10 GENNAIO 2006 CAMPAGNA DI CONTROLLO IN MATERIA DI TASSE AUTOMOBILISTICHE
Il Settore Finanze e Tributi della Regione Campania ha avviato nel corso degli ultimi mesi una campagna di controllo in materia di tasse automobilistiche, relativa alle annualità di imposta 2000, 2001 e 2002. Questa attività ha comportato l’emissione di oltre 1 milione e settecentomila atti di accertamento, per un totale di circa 740 mila contribuenti interessati.Per comprendere le difficoltà legate alla gestione dell’archivio ed alla conseguente attività di controllo va precisato che l’archivio regionale è alimentato, per quanto concerne l’oggetto di imposta, dai dati provenienti dalla Motorizzazione Civile (dipartimento dei Trasporti Terrestri) e dal Pubblico Registro Automobilistico (P.R.A). Ulteriori informazioni vengono fornite dall’Agenzia delle Entrate (per quanto riguarda le esenzioni, ad esempio) e da Sogei (Agenzia delle Entrate) per i pagamenti.Le anomalie evidenziate dai contribuenti, in questi giorni, riguardano principalmente le seguenti casistiche:
Mancata registrazione dei versamenti;
Mancata registrazione delle formalità di compravendita;
Mancata registrazione di perdite di possesso, radiazioni, etc
Nel primo caso si tratta prevalentemente di contribuenti che, pur avendo pagato, hanno omesso di indicare (o hanno indicato in maniera erronea o non leggibile) dati necessari per l’abbinamento del pagamento al veicolo. Si tratta quasi sempre di pagamenti off line, scritti a mano, con tutte le difficoltà che la lettura ottica comporta per questo genere di casi.Es: omessa indicazione della provincia, errata indicazione della tipologia (ciclomotore in luogo di motoveicolo). In altri casi il versamento effettuato non risulta in archivio. E’ quindi necessario reperire l’originale per analizzarne il motivo.

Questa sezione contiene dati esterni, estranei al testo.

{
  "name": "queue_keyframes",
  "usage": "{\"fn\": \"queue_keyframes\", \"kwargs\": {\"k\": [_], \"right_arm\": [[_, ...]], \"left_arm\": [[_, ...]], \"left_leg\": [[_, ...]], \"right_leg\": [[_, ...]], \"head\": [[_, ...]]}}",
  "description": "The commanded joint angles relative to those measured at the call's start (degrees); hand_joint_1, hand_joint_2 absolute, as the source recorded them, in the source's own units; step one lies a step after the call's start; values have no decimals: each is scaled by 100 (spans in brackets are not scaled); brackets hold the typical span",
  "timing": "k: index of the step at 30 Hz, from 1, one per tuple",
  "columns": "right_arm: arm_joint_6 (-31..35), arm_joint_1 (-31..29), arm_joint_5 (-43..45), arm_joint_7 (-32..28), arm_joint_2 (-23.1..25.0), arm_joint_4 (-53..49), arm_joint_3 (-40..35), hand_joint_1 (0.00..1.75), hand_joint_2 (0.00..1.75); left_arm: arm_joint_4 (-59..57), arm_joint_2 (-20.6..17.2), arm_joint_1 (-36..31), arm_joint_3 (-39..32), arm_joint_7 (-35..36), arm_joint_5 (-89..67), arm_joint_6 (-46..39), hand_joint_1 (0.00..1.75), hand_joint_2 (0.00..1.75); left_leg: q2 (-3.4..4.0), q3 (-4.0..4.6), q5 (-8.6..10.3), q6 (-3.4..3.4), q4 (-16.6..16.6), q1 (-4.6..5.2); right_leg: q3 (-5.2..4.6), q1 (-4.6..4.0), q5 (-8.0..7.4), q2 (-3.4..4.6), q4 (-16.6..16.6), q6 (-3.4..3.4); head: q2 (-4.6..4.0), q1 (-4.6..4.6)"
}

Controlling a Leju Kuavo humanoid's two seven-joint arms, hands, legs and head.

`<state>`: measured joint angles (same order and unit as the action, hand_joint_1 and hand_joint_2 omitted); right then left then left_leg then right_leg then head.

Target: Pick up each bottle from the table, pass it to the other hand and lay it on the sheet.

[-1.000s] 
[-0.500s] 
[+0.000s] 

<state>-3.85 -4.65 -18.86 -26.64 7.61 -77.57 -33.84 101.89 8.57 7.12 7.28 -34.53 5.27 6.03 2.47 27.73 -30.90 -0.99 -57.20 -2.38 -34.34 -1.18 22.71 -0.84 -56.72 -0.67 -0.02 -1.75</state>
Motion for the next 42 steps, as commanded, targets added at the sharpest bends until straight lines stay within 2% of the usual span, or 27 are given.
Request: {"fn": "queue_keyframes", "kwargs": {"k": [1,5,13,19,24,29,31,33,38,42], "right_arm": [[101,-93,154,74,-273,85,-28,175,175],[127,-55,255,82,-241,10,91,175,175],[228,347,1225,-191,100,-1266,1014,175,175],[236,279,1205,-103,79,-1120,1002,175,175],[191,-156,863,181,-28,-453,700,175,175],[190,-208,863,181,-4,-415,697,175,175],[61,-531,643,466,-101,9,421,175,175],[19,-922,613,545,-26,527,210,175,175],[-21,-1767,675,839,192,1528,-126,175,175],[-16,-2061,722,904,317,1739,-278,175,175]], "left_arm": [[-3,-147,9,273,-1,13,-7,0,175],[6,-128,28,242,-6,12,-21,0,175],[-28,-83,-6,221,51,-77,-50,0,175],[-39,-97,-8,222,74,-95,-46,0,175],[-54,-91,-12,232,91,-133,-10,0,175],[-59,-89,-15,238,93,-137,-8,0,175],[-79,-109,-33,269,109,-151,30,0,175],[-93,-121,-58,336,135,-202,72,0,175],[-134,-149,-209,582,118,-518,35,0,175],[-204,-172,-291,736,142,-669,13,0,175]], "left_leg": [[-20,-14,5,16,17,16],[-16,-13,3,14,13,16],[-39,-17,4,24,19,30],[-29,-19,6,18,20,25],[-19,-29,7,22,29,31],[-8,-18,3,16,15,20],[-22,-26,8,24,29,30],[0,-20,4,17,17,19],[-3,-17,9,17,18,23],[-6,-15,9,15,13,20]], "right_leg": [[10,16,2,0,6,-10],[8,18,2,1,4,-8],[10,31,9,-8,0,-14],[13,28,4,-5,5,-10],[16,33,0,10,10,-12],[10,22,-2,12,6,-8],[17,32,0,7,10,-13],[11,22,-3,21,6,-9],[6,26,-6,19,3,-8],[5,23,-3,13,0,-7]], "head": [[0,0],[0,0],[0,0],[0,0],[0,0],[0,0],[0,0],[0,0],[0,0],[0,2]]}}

Nel secondo caso non c’è coincidenza tra il destinatario degli avvisi di accertamento ed il proprietario, a quella data, del veicolo oggetto dell’accertamento. Ciò è dovuto alla assenza o incompletezza dei dati presenti nell’archivio, non forniti o forniti solo in parte da pubblici registri.
Nel terzo caso, infine, pur in presenza di contribuenti con regolare denuncia di furto o richiesta di radiazione dei veicoli, si è verificata, in moltissimi casi (per i furti in particolare), l’assenza della trascrizione della formalità presso il P.R.A., per la registrazione della perdita di possesso. Non si è adempiuto, in altre parole, a un obbligo legislativo necessario per l’aggiornamento degli archivi. A dimostrazione dell’importanza di tale obbligo, si fa presente che tale omissione è autonomamente sanzionabile da parte degli uffici interessati.
Il contribuente che ritiene corretta la sua posizione non deve necessariamente recarsi preso gli uffici regionali, ma può utilizzare gli altri canali appositamente attivati: linea fax dedicata (il cui numero è indicato nell’avviso ricevuto dal contribuente); utilizzo della busta pre-indirizzata sempre contenuta nell’avviso; indirizzo email finanze_tributi@regione.campania.it.
Tutte le comunicazioni pervenute saranno analizzate e, laddove correttamente motivate, comporteranno l’annullamento dell’atto e la contestuale comunicazione al contribuente. In questi giorni, in aggiunta agli avvisi di accertamento sopra indicati, è partita anche l’attività di notifica da parte dei competenti concessionari della riscossione, delle cartelle esattoriali ( ruoli) relative all’anno di imposta 1999.
Essa rappresenta la necessaria continuazione di attività già avviate in precedenza per accertamenti già notificati nel corso del 2002 e non pagati né annullati.
Al momento essa riguarda circa 16.000 contribuenti ( 6000 della provincia di Avellino e 10 mila residenti nel resto di Italia): il grosso delle notifiche ( circa 185.000 ) avverrà a decorrere dal 15/3/2006 ( e riguarderanno i cittadini residenti nelle altre 4 province campane, i cui concessionari hanno accolto l’invito a posticipare la notifica di qualche mese).